I do think it's kinda funny they are trying to oust your ISP and insert themselves, as the keeper of traffic logs. Either way, I guess we're going to choose a big corporation to trust.
Lastly, I don't think your point stands, when the quote says "we won't sell your data, EVER" (my emphasis)
I’ve been a Warp+ user for some time now and I’m mostly happy.
My online privacy is important to me. I use ad blockers too in addition to cloudflare.
A couple of things I’ve noticed along the way…
1. Switching off my wi-fi network and then rejoining later used to be an issue but seems to have resolved some time ago (mobile)
2. It seems on macOS that almost every time I login I need to update the client.
3. Usually sites can’t resolve my IP and place me hundred of miles away which is fine by me.
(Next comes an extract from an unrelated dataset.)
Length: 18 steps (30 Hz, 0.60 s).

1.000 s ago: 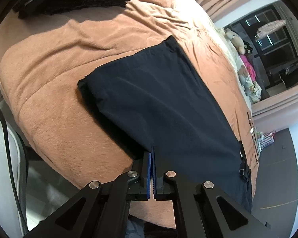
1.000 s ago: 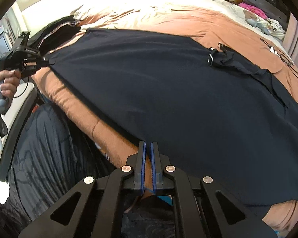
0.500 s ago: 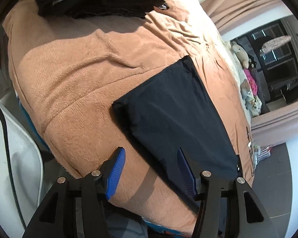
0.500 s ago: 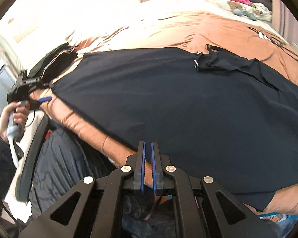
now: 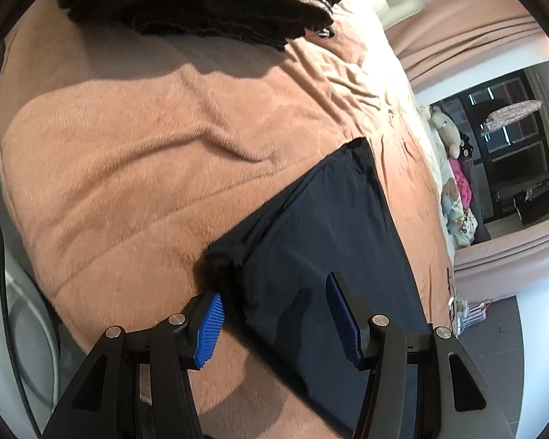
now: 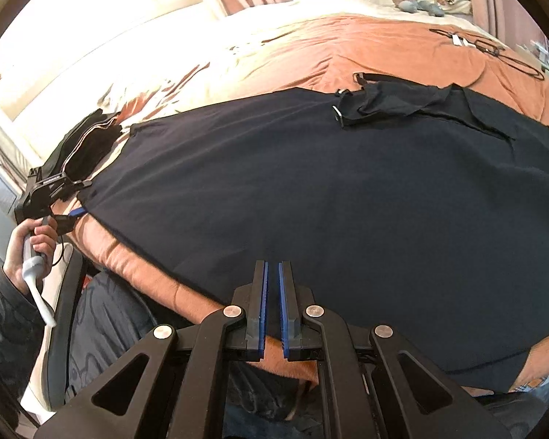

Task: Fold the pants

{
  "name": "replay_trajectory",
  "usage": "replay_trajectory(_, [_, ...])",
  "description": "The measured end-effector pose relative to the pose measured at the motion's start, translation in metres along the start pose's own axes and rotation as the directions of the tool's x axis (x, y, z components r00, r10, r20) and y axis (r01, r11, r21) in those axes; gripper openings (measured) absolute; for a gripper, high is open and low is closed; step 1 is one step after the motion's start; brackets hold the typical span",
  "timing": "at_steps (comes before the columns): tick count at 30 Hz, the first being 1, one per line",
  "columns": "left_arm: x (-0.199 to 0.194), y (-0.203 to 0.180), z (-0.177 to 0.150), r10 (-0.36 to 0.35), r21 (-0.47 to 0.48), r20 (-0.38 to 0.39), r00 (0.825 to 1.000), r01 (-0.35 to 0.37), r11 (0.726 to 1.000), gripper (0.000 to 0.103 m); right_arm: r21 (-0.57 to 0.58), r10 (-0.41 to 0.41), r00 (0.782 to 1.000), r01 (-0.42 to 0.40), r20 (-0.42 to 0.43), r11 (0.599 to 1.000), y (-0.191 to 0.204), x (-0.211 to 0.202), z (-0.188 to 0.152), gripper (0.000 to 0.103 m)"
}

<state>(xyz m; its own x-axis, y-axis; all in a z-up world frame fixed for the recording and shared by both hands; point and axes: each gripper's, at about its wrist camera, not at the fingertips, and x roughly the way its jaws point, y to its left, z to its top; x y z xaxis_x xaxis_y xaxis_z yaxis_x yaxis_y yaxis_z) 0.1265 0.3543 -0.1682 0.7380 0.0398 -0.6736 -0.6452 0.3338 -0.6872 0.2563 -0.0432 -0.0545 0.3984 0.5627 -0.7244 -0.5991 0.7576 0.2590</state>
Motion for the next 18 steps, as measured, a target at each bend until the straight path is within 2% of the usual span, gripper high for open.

However occasionally I run across a site that has a pretty close to home read on my location. It seems sites that leverage cloudflare cdn might see a more accurate location because they are on the same network - I’m not sure how this works technically though.
I’ve never encountered a censorship situation or any website that was inaccessible. I have run into issues where steaming sites want you to turn off VPN but this isn’t consistent. I also run into issues occasionally when jumping on a hotel wi-fi or like a Lowes or Home Depot where they want you to agree to terms and likely want to snoop your traffic.
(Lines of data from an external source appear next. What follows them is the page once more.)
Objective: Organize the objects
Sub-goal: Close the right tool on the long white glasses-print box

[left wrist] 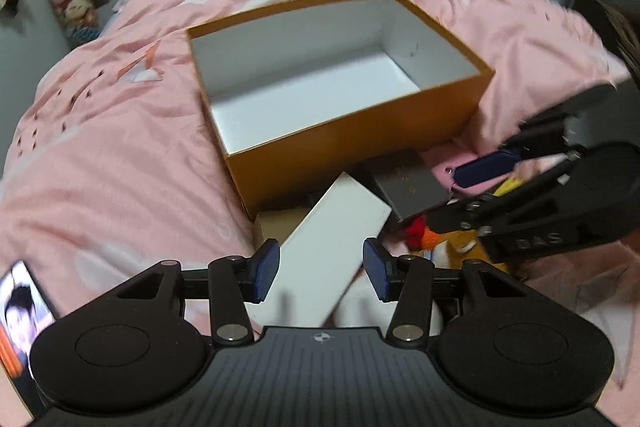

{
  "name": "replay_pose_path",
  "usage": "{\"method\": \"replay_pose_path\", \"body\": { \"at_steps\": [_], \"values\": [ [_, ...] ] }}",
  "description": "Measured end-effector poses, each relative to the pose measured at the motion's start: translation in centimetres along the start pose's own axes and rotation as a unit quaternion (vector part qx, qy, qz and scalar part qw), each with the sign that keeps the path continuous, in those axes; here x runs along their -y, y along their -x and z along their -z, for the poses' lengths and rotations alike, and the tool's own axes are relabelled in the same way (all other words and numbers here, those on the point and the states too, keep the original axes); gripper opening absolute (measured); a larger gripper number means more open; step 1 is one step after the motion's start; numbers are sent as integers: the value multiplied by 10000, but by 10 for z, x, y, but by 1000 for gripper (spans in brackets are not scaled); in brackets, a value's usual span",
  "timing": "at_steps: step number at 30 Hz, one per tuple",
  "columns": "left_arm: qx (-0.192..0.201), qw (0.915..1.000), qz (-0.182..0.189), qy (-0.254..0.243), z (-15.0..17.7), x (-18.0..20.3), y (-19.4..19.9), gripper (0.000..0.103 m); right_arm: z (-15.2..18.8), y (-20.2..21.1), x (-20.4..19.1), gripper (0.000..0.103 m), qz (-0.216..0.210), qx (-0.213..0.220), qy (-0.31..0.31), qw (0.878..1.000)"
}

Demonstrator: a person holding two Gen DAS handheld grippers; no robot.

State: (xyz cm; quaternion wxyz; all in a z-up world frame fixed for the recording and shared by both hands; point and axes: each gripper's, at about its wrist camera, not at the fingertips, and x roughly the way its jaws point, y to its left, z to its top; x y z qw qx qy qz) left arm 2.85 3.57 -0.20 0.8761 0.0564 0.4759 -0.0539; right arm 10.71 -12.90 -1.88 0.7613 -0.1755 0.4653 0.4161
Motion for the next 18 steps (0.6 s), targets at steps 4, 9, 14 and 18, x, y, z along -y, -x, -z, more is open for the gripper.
{"method": "replay_pose_path", "body": {
  "at_steps": [4, 9, 14, 18],
  "values": [
    [-454, 9985, 146, -265, -8, -12, -27, 58, -10, -24, -2, 42, -193, -296, 31, 9994],
    [-1029, 9938, 395, -139, -12, -34, -51, 60, -16, -43, -1, 40, -387, -489, 0, 9981],
    [-1395, 9877, 697, 118, -9, -49, -69, 65, -19, -59, 1, 31, -425, -636, -3, 9971],
    [-1586, 9810, 1053, 387, -6, -56, -80, 70, -21, -70, 3, 31, -462, -735, -13, 9962]
  ]
}}
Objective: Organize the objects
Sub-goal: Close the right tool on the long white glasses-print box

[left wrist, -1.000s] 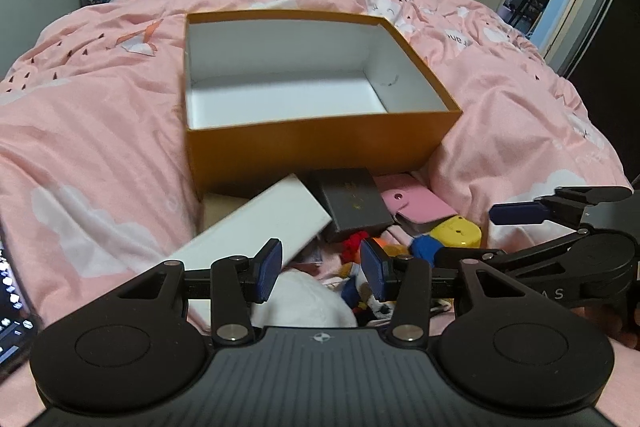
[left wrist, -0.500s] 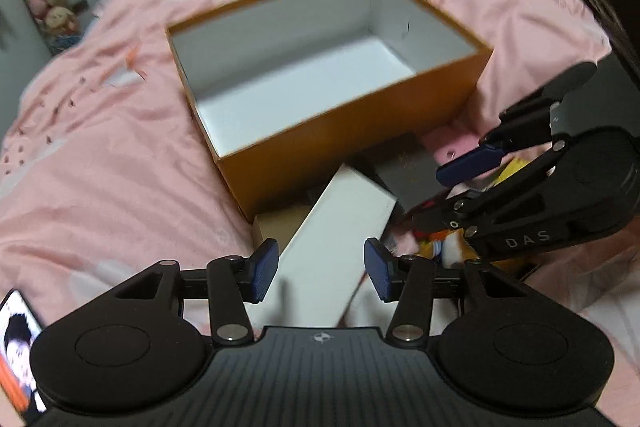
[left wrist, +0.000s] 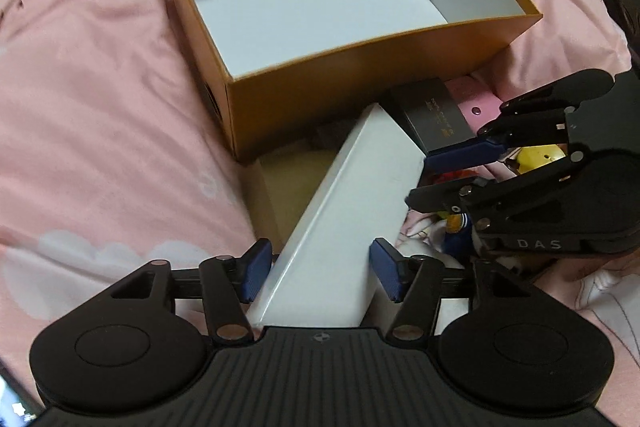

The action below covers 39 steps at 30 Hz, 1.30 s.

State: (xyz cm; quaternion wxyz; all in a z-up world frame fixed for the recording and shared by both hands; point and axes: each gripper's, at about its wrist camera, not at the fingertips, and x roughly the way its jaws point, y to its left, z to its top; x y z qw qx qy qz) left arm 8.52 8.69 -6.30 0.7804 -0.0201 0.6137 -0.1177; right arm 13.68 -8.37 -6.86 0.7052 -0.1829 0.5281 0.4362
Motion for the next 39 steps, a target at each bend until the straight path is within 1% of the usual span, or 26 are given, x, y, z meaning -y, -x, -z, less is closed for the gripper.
{"method": "replay_pose_path", "body": {
  "at_steps": [1, 3, 4, 5, 7, 11, 15, 16, 18, 19, 20, 21, 23, 24, 25, 27, 30, 32, 35, 39],
  "values": [
    [-64, 9999, 68, 50, 0, -1, -3, 73, -2, -3, -1, 31, -11, -7, -15, 10000],
    [-135, 9996, 166, 162, 2, -3, -6, 73, -4, -6, -1, 31, -39, 4, -45, 10000],
    [-106, 9996, 193, 203, 3, -3, -4, 68, -4, -7, -1, 31, -39, 18, -60, 10000],
    [-40, 9996, 168, 236, 4, -2, -1, 66, -4, -7, -1, 31, -38, 28, -74, 10000],
    [132, 9995, 55, 298, 7, 2, 9, 55, -3, -7, -2, 31, -18, 42, -87, 10000],
    [446, 9984, -213, 278, 15, 15, 27, 45, 3, 1, -3, 31, 79, 89, -115, 9999],
    [761, 9960, -383, 276, 22, 29, 41, 36, 8, 15, 2, 32, 256, 328, -293, 9987],
    [863, 9951, -383, 290, 23, 33, 42, 35, 10, 20, 4, 34, 273, 391, -374, 9982],
    [1030, 9939, -269, 276, 26, 39, 48, 36, 13, 28, 10, 42, 281, 498, -611, 9965],
    [1078, 9935, -249, 255, 26, 44, 49, 36, 14, 32, 14, 49, 257, 562, -768, 9951],
    [1121, 9932, -248, 205, 26, 49, 48, 36, 15, 37, 16, 53, 234, 615, -912, 9936],
    [1135, 9931, -207, 192, 26, 53, 46, 36, 17, 41, 20, 54, 214, 673, -1071, 9917],
    [1055, 9939, 43, 302, 27, 55, 37, 36, 21, 46, 22, 56, 185, 769, -1307, 9883],
    [1109, 9933, -3, 317, 29, 58, 34, 36, 23, 49, 23, 57, 151, 828, -1420, 9863],
    [1149, 9927, -83, 346, 30, 58, 33, 36, 26, 51, 25, 59, 110, 869, -1532, 9843],
    [1193, 9919, -70, 426, 31, 56, 32, 36, 32, 52, 29, 60, -9, 867, -1757, 9806],
    [1234, 9912, -59, 475, 32, 54, 30, 36, 36, 43, 36, 62, -418, 709, -2142, 9733],
    [1232, 9911, -150, 473, 33, 55, 28, 36, 38, 32, 41, 62, -707, 531, -2430, 9660],
    [1226, 9911, -239, 455, 35, 53, 25, 36, 39, 15, 46, 62, -1147, 291, -2881, 9503],
    [1229, 9912, -191, 459, 36, 50, 24, 36, 32, 2, 45, 62, -1482, 192, -3151, 9372]
  ]
}}
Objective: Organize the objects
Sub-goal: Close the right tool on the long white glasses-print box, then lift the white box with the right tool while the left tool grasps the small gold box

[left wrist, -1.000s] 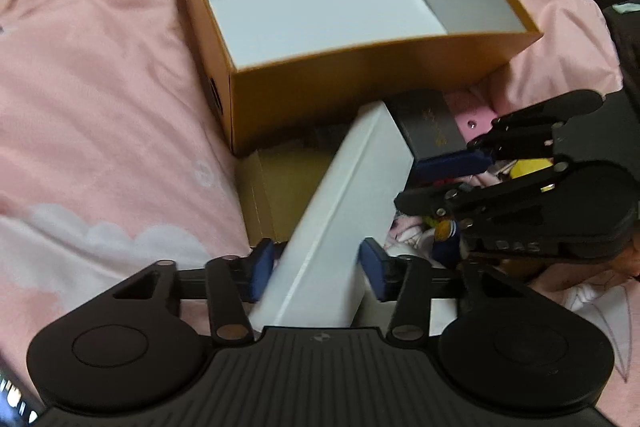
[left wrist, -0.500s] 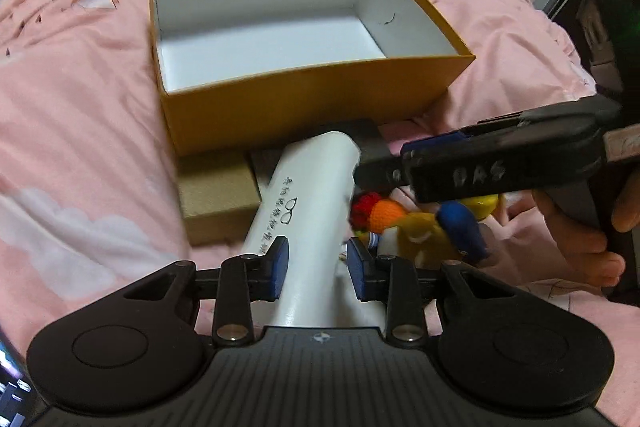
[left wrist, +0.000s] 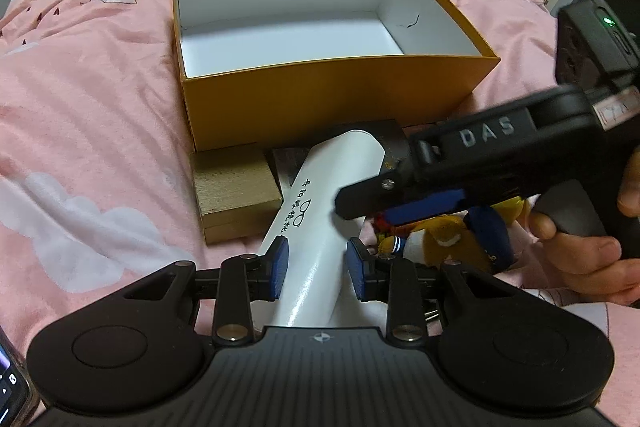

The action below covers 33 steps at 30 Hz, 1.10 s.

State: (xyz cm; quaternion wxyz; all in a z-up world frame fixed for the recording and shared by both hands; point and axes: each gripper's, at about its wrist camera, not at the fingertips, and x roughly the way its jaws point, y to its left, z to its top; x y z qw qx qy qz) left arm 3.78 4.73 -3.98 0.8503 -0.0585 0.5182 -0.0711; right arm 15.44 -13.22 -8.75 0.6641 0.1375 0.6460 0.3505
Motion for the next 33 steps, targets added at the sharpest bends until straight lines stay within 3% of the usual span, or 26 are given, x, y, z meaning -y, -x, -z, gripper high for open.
{"method": "replay_pose_path", "body": {
  "at_steps": [5, 10, 11, 16, 24, 33],
  "values": [
    [-3, 9998, 132, 112, -1, -6, -1, 36, -2, -23, -11, 59, -122, -256, -43, 9996],
    [11, 9998, 129, 171, -1, -6, -4, 36, -4, -40, -14, 47, -160, -358, -62, 9992],
    [13, 9997, 144, 186, -1, -7, -4, 36, -4, -38, -14, 43, -215, -352, -42, 9991],
    [3, 9988, 361, 342, -2, -11, 7, 36, -2, -27, -16, 42, -196, -215, 71, 9996],
    [431, 9943, 685, 688, -5, -21, 23, 40, -3, 23, -18, 38, -219, 248, 381, 9987],
    [449, 9960, 60, 768, -5, -22, 10, 47, -10, 45, 7, 38, 189, 484, -169, 9985]
  ]
}}
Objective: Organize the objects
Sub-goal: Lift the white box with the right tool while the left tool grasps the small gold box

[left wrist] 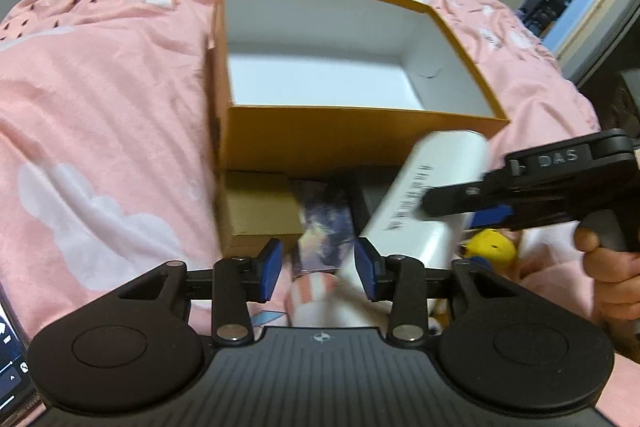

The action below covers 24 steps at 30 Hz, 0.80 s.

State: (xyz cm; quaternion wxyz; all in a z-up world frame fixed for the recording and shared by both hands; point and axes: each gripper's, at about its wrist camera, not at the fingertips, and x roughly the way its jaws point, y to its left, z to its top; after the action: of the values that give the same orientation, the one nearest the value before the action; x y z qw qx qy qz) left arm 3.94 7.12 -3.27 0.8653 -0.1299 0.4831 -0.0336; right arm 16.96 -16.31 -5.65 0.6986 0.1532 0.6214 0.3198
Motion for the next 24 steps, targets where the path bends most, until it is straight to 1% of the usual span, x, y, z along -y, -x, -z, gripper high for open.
{"method": "replay_pose_path", "body": {
  "at_steps": [1, 3, 6, 7, 8, 10, 11, 13, 16, 20, 21, 22, 24],
  "values": [
    [-4, 10000, -48, 36, 0, -2, -1, 47, -2, 0, 7, 37, 191, 47, -94, 9998],
    [11, 9996, -237, 128, 0, -6, -6, 49, -4, 0, 21, 38, 346, 175, -300, 9988],
    [88, 9983, -541, 186, -3, -10, -12, 55, -7, -11, 36, 38, 344, 174, -588, 9975],
    [96, 9981, -586, 187, -4, -11, -14, 58, -7, -14, 37, 39, 306, 162, -608, 9975],
    [89, 9980, -596, 192, -5, -11, -17, 59, -8, -16, 36, 39, 295, 149, -573, 9978],
    [52, 9981, -564, 227, -8, -11, -23, 66, -8, -19, 32, 39, 313, 100, -474, 9983],
    [40, 9979, -596, 233, -10, -10, -26, 67, -8, -21, 30, 39, 311, 67, -427, 9986],
    [14, 9970, -774, 60, -12, -2, -33, 71, -6, -24, 25, 40, 326, 22, -296, 9990],
    [-39, 9931, -1141, -277, -11, 9, -44, 72, -6, -26, 16, 43, 496, 57, -42, 9987],
    [-179, 9878, -1447, -538, -6, 16, -56, 74, -2, -33, 12, 44, 543, -38, 86, 9985],
    [-196, 9864, -1521, -583, -4, 17, -58, 78, -1, -36, 10, 44, 522, -94, 88, 9986],
    [-212, 9858, -1551, -610, -3, 17, -61, 80, 3, -39, 5, 46, 504, -156, 92, 9986],
    [-263, 9864, -1507, -595, -2, 16, -66, 81, 7, -43, 4, 46, 467, -254, 128, 9985]
  ]
}}
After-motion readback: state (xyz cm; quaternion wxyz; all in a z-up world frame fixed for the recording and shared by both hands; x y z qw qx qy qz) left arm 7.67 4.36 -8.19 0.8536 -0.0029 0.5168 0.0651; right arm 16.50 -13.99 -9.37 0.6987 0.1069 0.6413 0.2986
Biggest pain points with Warp for me are lately, due to all the abuse by scrapers and such, quite a few sites just throw a 403 when I try to connect to them through Warp including my bank-- consider yourself lucky that you haven't been affected yet. And, most of the time, if I try to use Google search, I just get,
"Our systems have detected unusual traffic from your computer network. This page checks to see if it's really you sending the requests, and not a robot."
And, then I am encouraged to enable js so google can provide me a series of captchas to solve.
It used to work better than a VPN terminating at my own VPS, but now Warp netblocks appear to have a worse reputation than even a colocrossing/low-end box vps.
Per Cloudflare's FAQ, sites behind cloudflare see your original IP, other sites do not yet:
I've seen this too but not in a while. I'm hoping they can combine their bot detection token attestation feature with Warp to guarantee my real traffic is separated from bot traffic before it leaves their network.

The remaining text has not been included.